• What to do: Pick out the lines below with "given" and list them.

========

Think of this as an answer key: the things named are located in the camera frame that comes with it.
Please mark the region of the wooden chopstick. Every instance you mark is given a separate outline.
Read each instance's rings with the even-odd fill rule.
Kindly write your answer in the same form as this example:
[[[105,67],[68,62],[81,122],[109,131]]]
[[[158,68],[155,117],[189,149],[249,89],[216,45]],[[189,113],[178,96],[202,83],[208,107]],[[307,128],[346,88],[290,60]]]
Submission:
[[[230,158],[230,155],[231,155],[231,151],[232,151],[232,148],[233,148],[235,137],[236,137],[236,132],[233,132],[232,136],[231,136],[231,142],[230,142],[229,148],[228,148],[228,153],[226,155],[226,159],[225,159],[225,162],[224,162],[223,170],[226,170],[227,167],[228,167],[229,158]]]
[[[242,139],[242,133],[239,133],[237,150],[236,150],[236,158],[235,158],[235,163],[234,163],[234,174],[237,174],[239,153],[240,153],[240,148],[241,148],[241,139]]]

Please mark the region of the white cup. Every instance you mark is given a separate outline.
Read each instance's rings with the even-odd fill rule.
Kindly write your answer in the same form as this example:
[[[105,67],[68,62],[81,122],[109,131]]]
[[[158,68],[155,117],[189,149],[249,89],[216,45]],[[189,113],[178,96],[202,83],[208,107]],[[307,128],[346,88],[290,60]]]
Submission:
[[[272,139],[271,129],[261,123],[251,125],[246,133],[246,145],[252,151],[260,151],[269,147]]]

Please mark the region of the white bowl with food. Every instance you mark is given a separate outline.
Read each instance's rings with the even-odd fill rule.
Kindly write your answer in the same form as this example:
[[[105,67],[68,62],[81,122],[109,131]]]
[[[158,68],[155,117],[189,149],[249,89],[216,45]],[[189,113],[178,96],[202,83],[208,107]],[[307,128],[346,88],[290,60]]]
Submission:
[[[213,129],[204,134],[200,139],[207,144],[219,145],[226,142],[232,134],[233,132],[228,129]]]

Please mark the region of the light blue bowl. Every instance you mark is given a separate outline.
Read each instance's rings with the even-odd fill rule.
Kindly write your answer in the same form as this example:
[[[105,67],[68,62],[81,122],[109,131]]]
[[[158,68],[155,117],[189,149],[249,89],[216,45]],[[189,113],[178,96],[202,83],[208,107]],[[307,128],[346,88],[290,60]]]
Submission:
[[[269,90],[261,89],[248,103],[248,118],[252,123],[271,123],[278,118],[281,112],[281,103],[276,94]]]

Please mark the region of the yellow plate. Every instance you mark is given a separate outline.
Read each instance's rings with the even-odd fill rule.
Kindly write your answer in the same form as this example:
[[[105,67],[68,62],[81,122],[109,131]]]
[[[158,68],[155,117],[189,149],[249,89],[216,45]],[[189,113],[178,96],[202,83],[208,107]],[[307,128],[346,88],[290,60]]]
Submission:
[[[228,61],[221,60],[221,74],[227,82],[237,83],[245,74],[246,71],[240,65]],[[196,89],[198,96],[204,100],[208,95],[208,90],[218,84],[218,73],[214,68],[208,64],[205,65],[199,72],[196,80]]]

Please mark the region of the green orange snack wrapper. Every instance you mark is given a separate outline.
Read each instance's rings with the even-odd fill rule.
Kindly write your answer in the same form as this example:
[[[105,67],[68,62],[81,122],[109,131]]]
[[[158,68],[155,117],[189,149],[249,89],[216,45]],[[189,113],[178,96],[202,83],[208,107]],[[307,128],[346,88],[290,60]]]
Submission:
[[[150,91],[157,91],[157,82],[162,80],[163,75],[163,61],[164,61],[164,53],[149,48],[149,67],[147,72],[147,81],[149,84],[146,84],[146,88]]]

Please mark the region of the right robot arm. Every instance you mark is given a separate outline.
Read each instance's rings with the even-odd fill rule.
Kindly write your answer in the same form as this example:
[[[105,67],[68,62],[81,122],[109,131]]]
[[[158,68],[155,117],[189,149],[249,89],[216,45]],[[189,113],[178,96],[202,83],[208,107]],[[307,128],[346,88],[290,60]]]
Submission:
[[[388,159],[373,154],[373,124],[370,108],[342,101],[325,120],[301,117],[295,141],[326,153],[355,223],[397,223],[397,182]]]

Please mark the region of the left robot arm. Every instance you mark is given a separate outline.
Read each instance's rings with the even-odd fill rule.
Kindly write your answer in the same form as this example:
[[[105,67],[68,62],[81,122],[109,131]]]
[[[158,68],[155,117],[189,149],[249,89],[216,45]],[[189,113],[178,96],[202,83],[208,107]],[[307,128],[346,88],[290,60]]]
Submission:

========

• Solution for this exercise:
Please mark the region of the wooden chopstick. Every instance you mark is given a separate outline.
Please mark the region of the white cup. Every instance you mark is given a separate outline.
Please mark the region of the white bowl with food. Every instance you mark is given a separate outline.
Please mark the region of the light blue bowl. Every instance you mark is given a separate outline.
Please mark the region of the yellow plate. Every instance you mark is given a separate outline.
Please mark the region of the green orange snack wrapper. Every instance you mark is given a separate outline.
Please mark the region of the right robot arm. Every instance you mark is given a separate outline.
Please mark the region of the left robot arm. Every instance you mark is given a separate outline.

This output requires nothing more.